** WORK TO BE COMPLETED **
Repeat the data exactly. Pictures are not part of the copy.

[Opening DATA SHOWN section]

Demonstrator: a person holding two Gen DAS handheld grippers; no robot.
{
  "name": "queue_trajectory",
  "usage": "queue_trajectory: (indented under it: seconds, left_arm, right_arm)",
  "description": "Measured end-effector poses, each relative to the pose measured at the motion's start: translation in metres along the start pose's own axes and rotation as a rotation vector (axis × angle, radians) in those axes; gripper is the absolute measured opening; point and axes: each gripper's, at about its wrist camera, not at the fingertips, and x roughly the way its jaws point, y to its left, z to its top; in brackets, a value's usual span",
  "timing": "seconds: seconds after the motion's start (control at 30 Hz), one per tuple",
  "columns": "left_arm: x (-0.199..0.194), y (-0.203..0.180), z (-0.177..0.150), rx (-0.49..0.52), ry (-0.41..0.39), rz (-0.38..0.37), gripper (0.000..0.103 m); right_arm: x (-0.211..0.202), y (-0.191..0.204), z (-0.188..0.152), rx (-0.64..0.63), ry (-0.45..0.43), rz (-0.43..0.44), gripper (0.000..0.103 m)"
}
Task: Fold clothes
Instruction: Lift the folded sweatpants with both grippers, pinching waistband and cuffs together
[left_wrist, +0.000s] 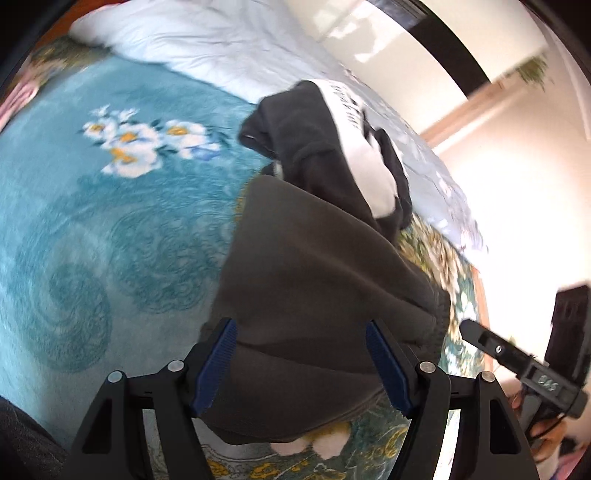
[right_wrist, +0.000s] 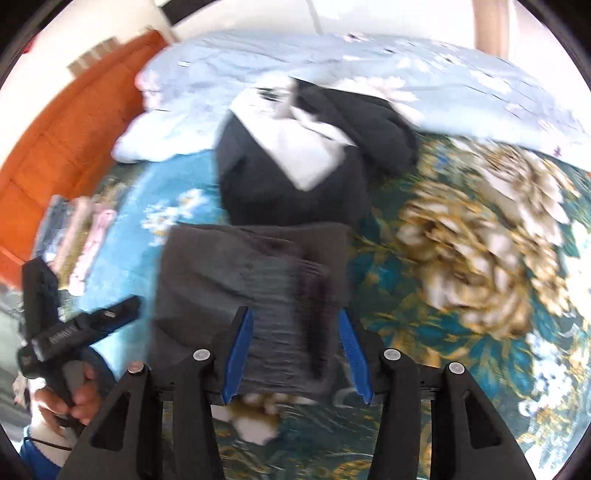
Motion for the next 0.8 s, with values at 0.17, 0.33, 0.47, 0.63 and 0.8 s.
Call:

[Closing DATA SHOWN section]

** EXPECTED OUTPUT **
Demonstrator: a person holding two Gen DAS handheld grippers; no robot.
{
  "name": "queue_trajectory",
  "usage": "queue_trajectory: (indented under it: seconds, left_arm, right_arm)",
  "description": "Measured end-effector poses, each relative to the pose measured at the motion's start: translation in metres along the start pose's own axes and rotation as a rotation vector (axis × angle, radians) in those axes; gripper is the absolute measured opening; point and axes: each gripper's, at about its wrist camera, not at the fingertips, and x roughly the way its jaws point, y to its left, z to its top; in brackets, a value's usual span",
  "timing": "seconds: seconds after the motion's start (control at 30 Hz), one per tuple",
  "columns": "left_arm: x (-0.199..0.194), y (-0.203..0.180), z (-0.177..0.150), rx (-0.49..0.52), ry (-0.41..0.39), rz (-0.38..0.37), gripper (0.000..0.103 m); right_arm: x (-0.211..0.202), y (-0.191..0.204), z (-0.188..0.152), rx (-0.64..0.63), ry (-0.45..0.43), rz (-0.43..0.44), gripper (0.000..0.103 m)"
}
Task: Fold clothes
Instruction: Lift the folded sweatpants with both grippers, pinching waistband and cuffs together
[left_wrist, +0.000s] 
[right_wrist, +0.000s] 
Motion for the next 0.8 s, with values at 0.17, 0.33, 0.47, 0.63 and 0.8 s.
Call:

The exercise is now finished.